“From scratch cooking. Locally sourced. Bad-free.”
These pearls of wisdom appear on the menu for C Street Bistro, a small and charming café located on a side street in Jacksonville, OR.
“Chef Paul Becking is no stranger to Celebrity Chefs or the Food Network. He's cooked for Julia Child.
“…it already feels like chef and owner Paul Becking has been cooking in Jacksonville for years.
“Customers on a recent Friday filled the small space, waiting outside in drizzling rain until tables became available or taking food to go if dining in didn't look likely. But the ambiance never seemed overwhelmed as Becking effortlessly navigated the bustle, cooking behind one side of the counter, waiting tables on the other, and accepting compliments at every turn.
“Instead of signing on with a bona fide eatery, Becking worked at The Butcher Shop in Eagle Point until he could run his own kitchen again. His relationship with The Butcher Shop is evident in C St.'s emphasis on burgers…” (Sarah Lemon at mailtribune.com).
Did I mention that C. St. is small? Just how small? The café only has three indoor tables. One seats four. One seats six. And one seats eight.
Having reviewed the menu on-line, I had already decided on my lunch choice. What else can a mushroom lover choose than the Gourmet Grilled Cheese Panini with wild mushrooms, truffle aioli, and provolone and gruyere cheeses?

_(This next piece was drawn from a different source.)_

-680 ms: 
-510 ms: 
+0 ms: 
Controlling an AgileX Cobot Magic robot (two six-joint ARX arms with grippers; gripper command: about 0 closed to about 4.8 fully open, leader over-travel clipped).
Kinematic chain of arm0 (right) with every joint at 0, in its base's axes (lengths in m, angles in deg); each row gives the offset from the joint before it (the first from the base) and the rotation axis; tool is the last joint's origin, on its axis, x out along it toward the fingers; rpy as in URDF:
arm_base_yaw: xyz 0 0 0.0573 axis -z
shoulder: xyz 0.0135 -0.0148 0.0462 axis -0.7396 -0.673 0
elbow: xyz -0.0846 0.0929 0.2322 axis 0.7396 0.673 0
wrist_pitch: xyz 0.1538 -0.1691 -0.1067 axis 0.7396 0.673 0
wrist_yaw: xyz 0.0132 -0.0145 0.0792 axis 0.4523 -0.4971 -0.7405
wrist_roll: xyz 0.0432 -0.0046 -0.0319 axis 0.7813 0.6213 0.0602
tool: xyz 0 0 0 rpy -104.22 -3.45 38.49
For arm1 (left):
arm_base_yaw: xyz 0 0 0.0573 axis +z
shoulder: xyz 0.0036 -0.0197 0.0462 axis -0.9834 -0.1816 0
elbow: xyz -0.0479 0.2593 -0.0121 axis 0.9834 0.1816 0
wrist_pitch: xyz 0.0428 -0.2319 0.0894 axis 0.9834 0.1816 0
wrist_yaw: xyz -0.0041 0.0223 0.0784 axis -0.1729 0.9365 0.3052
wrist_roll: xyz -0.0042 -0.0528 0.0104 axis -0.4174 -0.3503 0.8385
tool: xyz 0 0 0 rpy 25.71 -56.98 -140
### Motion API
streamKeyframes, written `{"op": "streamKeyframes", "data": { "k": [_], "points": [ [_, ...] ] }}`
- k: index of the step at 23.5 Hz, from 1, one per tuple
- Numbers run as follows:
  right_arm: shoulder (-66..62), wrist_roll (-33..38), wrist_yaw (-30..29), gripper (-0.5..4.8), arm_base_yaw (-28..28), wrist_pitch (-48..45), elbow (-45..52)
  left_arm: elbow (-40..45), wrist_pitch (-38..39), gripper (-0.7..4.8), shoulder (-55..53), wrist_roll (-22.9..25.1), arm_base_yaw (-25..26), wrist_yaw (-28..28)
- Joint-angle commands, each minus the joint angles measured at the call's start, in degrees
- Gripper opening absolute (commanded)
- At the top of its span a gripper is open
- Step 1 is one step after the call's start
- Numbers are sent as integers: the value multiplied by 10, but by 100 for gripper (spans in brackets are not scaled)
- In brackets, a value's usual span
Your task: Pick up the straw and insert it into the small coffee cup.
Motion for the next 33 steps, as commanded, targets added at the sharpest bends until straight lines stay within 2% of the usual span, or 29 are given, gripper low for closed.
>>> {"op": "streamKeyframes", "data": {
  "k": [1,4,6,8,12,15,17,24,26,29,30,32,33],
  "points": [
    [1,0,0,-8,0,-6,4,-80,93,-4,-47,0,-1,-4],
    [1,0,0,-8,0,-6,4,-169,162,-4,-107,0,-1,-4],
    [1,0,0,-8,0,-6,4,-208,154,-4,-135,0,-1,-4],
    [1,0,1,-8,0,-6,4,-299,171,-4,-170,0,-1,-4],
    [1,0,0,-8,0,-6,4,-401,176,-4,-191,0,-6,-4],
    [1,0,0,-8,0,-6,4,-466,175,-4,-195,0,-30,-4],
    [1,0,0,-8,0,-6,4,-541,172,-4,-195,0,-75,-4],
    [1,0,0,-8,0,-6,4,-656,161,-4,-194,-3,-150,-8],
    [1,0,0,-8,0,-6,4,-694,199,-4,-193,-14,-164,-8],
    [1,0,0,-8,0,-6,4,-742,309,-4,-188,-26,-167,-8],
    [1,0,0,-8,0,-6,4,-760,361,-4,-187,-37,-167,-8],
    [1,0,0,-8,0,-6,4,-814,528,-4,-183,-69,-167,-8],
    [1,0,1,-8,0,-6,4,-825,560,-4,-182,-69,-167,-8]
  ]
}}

With this I had my choice of a cup of the house tomato soup, Bistro salad, or chopped Caesar. Since the weather was unpleasant (Have I mentioned we are having a lot of rain?), I scrapped the idea of the chopped Caesar and instead ordered the soup.
To describe the soup I have to go back—way back—in time. My father always had a large vegetable garden and the pride of his garden was always his tomatoes. He would come home from work every night and inspect the garden’s progress—especially the tomatoes. He would watch each one ripen, waiting for the optimal time to pick to accompany his dinner. And I can’t tell you how many times he would go into the garden and that evening’s tomato would be missing from the vine. Yes, during the day I had gone out and plucked that beauty and would eat it there among the plants and in tomato heaven as juice and seeds ran down my chin.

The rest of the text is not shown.